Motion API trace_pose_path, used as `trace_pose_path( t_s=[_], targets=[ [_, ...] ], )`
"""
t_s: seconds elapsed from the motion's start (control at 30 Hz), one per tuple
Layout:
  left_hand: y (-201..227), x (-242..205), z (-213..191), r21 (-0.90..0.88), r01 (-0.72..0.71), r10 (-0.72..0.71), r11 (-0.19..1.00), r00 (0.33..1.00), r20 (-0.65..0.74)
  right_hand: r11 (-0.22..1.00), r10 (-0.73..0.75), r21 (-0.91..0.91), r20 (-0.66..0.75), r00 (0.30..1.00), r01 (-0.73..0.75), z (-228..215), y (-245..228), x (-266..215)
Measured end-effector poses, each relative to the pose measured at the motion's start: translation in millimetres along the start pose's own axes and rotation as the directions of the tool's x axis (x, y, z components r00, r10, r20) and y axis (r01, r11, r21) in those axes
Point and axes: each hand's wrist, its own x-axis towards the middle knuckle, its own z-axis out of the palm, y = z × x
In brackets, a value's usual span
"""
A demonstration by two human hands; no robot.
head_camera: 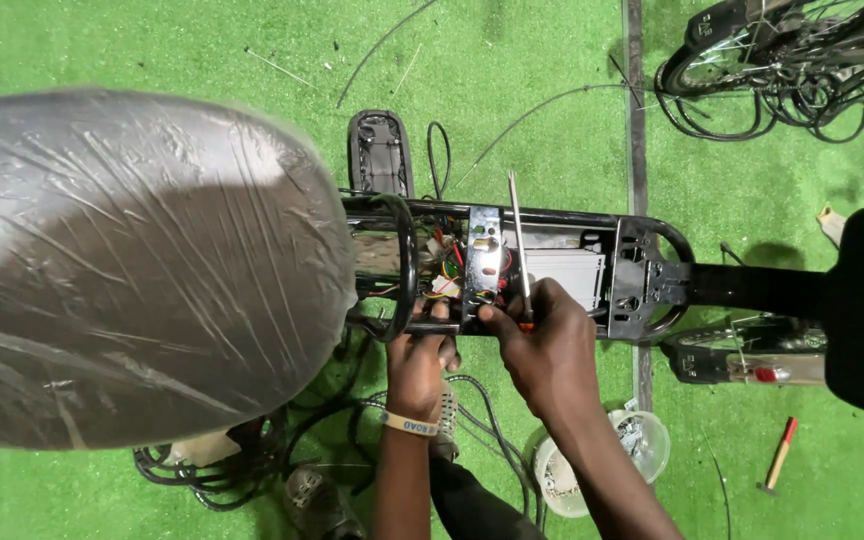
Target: The person uses a screwdriver to tighten screws on the internal components of an electric bicycle's battery pack. They then organize and route a bundle of black cables along the bicycle frame, securing them with zip ties.
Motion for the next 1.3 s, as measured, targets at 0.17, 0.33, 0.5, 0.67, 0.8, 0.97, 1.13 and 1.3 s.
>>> trace_pose_path(
  t_s=[0.17,0.33,0.5,0.67,0.8,0.97,1.13,1.3],
  targets=[
    [28,-10,15,0.155,-0.085,0.081,0.984,0.996,0.030,0.993,-0.110,-0.049,0.020,0.994,0.111,7,-8,-4],
    [16,7,-9,0.460,-0.125,0.122,0.879,0.992,0.037,0.938,-0.234,0.288,0.111,0.966,0.194,0,27,8],
    [-9,25,-9,0.088,0.117,-0.119,0.989,0.993,0.021,0.792,-0.277,0.586,0.094,0.956,0.172,-4,27,7],
    [-38,47,-37,-0.072,0.245,-0.223,0.967,0.949,0.223,0.839,-0.249,0.528,0.160,0.955,0.130,-7,25,5],
    [-28,57,-45,0.000,0.260,-0.242,0.966,0.899,0.364,0.863,-0.245,0.489,0.188,0.951,0.126,-4,30,10],
    [-36,66,-46,-0.062,0.241,-0.174,0.968,0.833,0.525,0.877,-0.178,0.478,0.242,0.954,0.042,-4,35,12],
    [-22,59,-31,-0.067,0.262,-0.195,0.963,0.846,0.495,0.865,-0.223,0.490,0.187,0.957,0.106,-1,39,12],
    [-1,46,-13,-0.073,0.292,-0.232,0.954,0.867,0.440,0.886,-0.190,0.458,0.225,0.956,0.068,-3,35,15]
  ],
)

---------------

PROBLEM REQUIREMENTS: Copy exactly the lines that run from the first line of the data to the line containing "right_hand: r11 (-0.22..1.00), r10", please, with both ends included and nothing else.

TASK RESPONSE:
Motion API trace_pose_path, used as `trace_pose_path( t_s=[_], targets=[ [_, ...] ], )`
"""
t_s: seconds elapsed from the motion's start (control at 30 Hz), one per tuple
Layout:
  left_hand: y (-201..227), x (-242..205), z (-213..191), r21 (-0.90..0.88), r01 (-0.72..0.71), r10 (-0.72..0.71), r11 (-0.19..1.00), r00 (0.33..1.00), r20 (-0.65..0.74)
  right_hand: r11 (-0.22..1.00), r10 (-0.73..0.75), r21 (-0.91..0.91), r20 (-0.66..0.75), r00 (0.30..1.00), r01 (-0.73..0.75), z (-228..215), y (-245..228), x (-266..215)

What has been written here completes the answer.